Sunday, April 29, 2012

TLB

Virtual memory translation is an expensive operation.  Translation Lookaside Buffer is used to improve performance by keeping the recently translated addresses without the need to go through the MMU (Memory Management Unit) and access to the page table stored in RAM.  TLB exploits both temporal and spatial locality.

When there is a context switch, the TLB must be flushed to avoid wrong translation.  All CPU provide a mean to flush the entire TLB or specific entries.  There is also mechanism to keep specific entry that do not changes across context switch as global entries.  Flushing TLB is a performance penalty.

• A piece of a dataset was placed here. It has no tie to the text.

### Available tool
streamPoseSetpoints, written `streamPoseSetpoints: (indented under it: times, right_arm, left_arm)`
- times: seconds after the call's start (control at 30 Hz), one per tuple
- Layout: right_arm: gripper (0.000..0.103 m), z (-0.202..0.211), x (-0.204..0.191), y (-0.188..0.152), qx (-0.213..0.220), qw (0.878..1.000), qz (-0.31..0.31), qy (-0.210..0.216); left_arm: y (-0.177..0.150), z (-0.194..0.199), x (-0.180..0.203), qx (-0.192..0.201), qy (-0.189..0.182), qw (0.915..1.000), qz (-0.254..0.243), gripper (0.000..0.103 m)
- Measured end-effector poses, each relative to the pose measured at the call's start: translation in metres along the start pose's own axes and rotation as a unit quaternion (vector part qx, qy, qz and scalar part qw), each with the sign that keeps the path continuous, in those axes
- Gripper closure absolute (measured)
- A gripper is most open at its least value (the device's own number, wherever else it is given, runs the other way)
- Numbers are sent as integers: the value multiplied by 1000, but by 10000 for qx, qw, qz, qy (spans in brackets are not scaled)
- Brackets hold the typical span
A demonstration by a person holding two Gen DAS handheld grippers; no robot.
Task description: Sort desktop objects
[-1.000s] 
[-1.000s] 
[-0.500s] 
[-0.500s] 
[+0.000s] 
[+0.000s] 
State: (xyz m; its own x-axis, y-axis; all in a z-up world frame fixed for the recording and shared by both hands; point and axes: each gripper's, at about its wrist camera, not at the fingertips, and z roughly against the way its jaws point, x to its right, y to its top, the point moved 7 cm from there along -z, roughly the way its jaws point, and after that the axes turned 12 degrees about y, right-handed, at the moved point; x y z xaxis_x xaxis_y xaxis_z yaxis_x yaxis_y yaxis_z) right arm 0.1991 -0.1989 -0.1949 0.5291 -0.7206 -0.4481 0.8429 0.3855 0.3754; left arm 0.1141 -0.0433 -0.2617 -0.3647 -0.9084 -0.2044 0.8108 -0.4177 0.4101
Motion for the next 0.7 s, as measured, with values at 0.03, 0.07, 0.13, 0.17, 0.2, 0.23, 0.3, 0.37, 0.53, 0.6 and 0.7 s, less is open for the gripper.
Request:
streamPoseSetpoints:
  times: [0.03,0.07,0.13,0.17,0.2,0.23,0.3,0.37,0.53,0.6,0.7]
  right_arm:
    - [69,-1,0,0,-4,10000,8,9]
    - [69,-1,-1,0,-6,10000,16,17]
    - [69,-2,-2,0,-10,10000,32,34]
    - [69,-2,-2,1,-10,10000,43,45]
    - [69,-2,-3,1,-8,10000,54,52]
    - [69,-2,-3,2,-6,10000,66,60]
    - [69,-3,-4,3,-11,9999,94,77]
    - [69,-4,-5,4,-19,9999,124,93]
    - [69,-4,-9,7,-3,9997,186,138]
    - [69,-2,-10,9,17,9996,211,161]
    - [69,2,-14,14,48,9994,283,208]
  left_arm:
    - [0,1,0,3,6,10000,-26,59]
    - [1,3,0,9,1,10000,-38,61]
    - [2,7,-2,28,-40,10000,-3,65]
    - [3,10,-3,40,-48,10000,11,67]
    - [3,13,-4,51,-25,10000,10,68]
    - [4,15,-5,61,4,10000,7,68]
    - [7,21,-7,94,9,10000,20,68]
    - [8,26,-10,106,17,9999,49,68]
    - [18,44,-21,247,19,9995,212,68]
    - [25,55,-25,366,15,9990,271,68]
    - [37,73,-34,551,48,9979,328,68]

From MMU's perspective, operating system access its own page table like any user process.  Therefore, no only TLB is flushed every context switch, it is also flushed at every entry/exit from kernel.  Moreover, kernel needs to access user memory (e.g. bring in arguments of a call or return result to user space).  For architecture such as x86/x86-64 that do not provide any hardware support to access context of another process, this situation results in TLB flushes at each kernel entry/exit and the need to access page tables each time a reference to another context is needed.  This has huge performance impact.

To reduce such performance impact, OS implement a combined user/kernel address space scheme (divide one address space of 4G into kernel portion and user portion).  Translated address entries in kernel area will be marked as accessible by by kernel code only.  These entries will not be flushed.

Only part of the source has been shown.